Description of the task :: For the data below, say how many lines contain "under". Only the number should be given.

####

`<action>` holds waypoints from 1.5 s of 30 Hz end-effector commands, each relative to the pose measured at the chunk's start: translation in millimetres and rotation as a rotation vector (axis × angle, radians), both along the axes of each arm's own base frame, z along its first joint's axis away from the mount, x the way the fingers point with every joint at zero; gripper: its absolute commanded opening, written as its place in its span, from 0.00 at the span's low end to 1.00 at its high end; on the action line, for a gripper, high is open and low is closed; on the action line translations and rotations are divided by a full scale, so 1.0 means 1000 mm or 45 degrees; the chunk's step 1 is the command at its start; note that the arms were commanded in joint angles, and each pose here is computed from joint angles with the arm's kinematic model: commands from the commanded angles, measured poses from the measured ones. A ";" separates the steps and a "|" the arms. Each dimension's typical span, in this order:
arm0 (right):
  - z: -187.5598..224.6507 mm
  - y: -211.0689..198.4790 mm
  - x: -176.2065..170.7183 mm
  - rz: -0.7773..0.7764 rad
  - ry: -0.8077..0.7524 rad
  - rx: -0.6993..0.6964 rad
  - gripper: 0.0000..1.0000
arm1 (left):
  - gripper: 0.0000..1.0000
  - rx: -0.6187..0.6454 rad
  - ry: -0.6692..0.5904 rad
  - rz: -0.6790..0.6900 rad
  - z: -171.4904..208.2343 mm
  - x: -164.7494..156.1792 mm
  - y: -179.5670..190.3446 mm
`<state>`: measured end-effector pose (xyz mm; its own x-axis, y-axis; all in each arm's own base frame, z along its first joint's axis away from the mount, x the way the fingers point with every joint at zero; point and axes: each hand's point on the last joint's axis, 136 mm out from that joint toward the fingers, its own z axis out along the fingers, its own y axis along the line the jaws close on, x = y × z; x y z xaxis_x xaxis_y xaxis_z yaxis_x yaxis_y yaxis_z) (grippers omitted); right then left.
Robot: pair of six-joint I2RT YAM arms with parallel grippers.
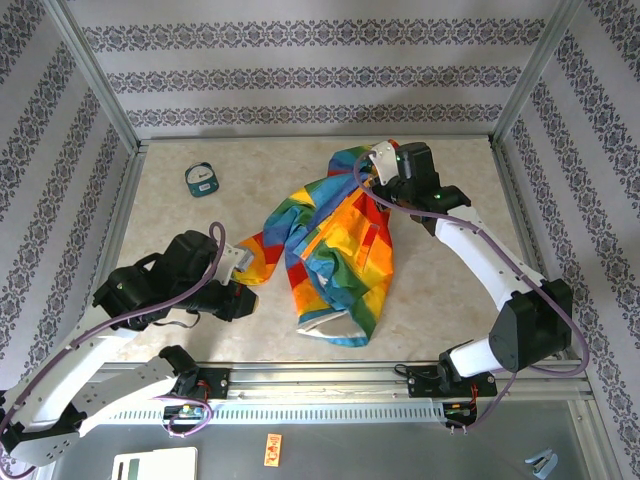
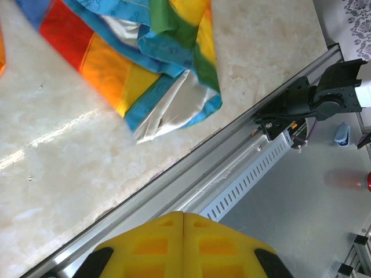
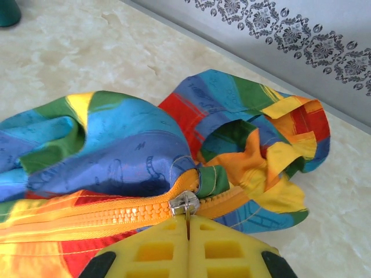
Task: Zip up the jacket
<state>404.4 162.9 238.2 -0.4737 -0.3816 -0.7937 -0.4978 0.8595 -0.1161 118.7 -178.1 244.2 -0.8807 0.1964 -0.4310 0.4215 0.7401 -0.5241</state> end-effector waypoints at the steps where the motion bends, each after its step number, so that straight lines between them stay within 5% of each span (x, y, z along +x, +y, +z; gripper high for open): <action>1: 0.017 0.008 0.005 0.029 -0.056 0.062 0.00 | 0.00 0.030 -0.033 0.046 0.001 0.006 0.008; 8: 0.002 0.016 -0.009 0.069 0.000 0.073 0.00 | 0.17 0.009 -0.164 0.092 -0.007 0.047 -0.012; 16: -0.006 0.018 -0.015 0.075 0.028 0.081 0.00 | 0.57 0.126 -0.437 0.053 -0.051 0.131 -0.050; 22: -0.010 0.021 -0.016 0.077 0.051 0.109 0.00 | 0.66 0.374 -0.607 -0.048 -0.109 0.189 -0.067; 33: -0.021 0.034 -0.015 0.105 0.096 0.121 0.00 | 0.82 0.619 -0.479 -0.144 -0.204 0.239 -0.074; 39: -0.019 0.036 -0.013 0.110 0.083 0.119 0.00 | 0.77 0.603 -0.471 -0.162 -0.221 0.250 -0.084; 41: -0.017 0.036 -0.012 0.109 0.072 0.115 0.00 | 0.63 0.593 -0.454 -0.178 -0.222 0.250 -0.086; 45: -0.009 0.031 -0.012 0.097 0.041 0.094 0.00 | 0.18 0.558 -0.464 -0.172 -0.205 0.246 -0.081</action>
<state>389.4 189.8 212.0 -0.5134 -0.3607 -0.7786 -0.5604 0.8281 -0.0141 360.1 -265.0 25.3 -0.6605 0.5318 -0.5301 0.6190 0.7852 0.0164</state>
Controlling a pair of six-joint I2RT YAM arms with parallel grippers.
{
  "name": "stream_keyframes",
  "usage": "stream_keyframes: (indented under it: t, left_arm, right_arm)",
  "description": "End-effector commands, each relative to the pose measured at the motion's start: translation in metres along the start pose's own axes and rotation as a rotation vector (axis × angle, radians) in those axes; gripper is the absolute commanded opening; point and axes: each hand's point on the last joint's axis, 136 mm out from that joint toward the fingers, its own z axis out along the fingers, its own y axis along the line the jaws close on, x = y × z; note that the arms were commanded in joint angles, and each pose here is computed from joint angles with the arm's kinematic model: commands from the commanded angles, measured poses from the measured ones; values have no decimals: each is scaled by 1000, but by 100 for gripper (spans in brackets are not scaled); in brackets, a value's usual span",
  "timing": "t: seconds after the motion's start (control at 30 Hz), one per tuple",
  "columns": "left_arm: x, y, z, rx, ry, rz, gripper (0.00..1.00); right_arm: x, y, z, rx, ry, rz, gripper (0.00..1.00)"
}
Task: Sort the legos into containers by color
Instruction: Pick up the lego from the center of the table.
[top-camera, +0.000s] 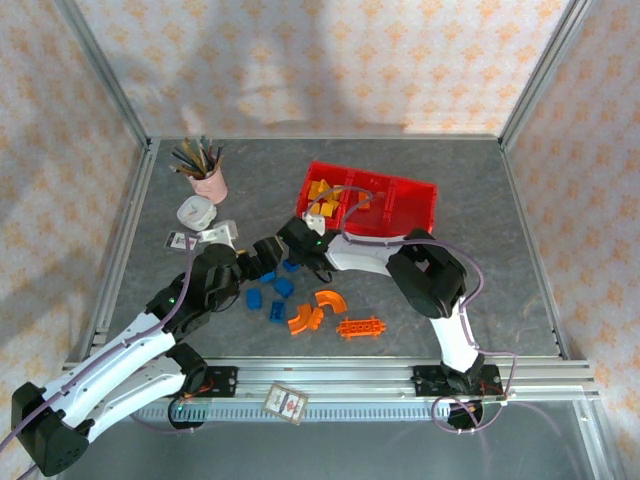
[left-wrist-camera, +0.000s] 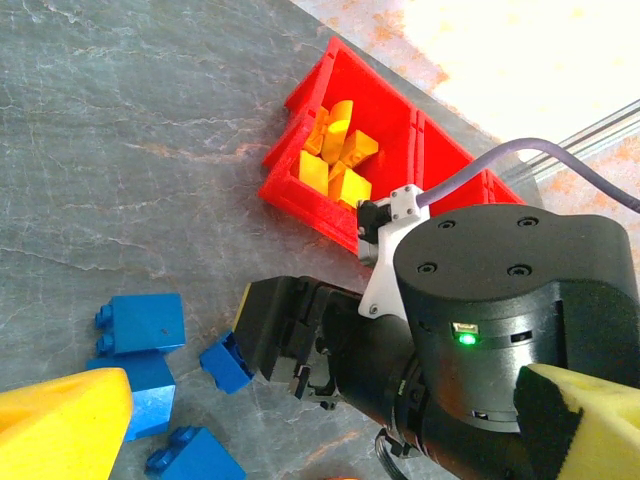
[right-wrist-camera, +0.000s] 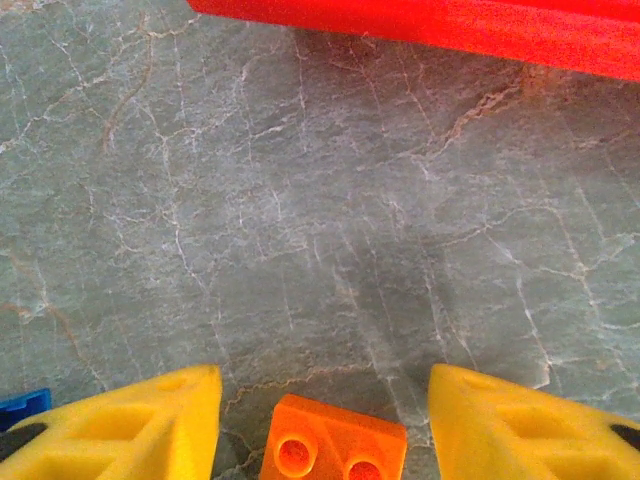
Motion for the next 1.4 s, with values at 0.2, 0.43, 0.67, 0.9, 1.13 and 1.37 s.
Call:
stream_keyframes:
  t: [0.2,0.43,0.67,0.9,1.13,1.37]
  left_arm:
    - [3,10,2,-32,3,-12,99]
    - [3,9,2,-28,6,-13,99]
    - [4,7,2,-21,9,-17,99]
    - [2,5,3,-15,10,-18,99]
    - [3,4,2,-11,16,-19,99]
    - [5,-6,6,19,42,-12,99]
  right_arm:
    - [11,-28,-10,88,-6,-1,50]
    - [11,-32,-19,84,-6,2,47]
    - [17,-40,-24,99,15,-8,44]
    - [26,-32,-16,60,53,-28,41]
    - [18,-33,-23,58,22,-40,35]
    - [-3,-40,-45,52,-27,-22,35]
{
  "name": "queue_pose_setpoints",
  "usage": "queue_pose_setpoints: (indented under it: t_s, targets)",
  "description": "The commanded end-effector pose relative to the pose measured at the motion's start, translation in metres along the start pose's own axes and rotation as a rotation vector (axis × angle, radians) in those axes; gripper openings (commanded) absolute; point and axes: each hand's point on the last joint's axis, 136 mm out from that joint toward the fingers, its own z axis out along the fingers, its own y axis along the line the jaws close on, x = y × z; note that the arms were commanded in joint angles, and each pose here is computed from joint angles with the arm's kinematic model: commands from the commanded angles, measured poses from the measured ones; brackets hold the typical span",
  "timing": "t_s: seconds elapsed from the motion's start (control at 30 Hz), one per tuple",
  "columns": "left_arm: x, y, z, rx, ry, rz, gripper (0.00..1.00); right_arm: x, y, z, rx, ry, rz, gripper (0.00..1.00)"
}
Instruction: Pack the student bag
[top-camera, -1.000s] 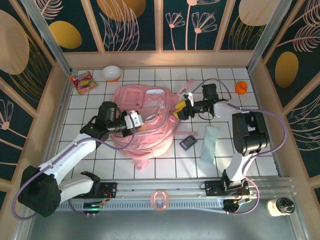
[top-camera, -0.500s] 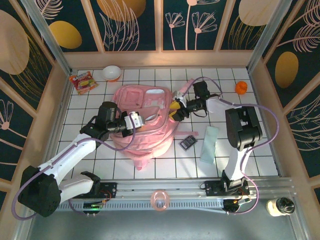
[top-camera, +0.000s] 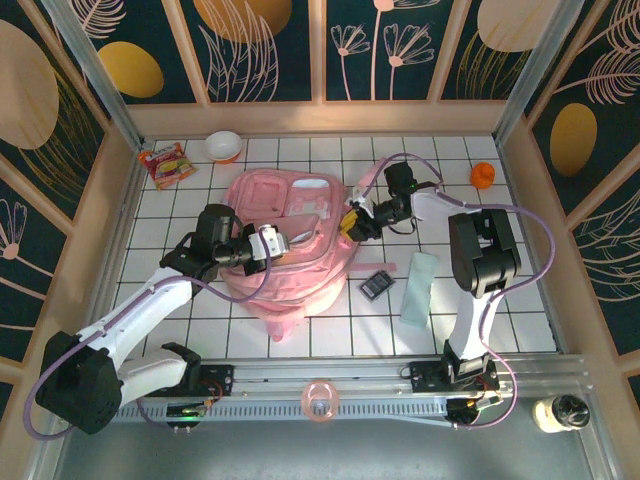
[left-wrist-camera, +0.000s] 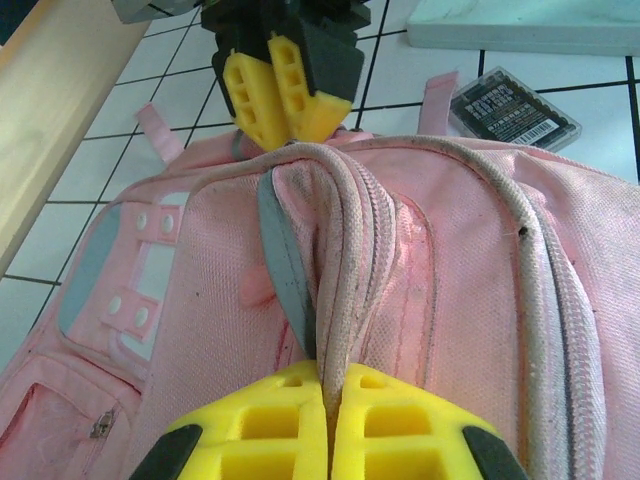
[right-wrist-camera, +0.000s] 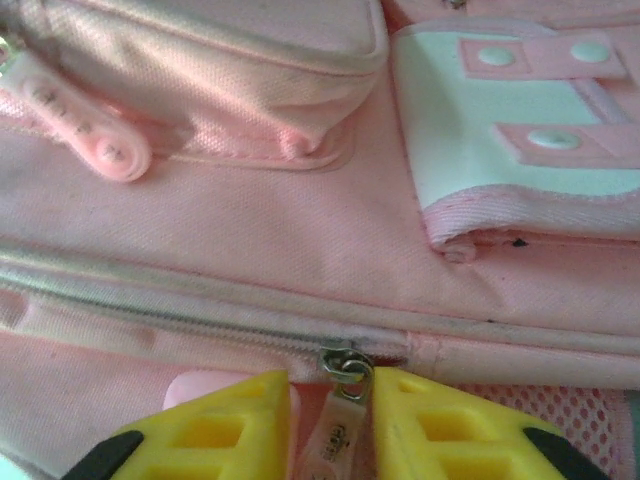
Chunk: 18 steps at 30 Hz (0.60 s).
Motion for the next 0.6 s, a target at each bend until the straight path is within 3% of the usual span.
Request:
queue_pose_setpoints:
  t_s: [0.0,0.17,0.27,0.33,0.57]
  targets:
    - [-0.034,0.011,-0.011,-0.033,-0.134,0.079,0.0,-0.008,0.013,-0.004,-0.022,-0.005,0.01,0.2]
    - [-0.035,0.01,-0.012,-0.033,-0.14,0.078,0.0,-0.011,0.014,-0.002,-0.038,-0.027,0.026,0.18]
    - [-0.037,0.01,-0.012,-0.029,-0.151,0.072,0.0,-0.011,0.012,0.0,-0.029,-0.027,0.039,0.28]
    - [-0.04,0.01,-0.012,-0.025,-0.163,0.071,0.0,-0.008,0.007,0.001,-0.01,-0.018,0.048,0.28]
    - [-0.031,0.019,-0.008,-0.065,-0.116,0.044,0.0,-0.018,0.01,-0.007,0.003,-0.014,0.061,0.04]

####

The completed task :: 2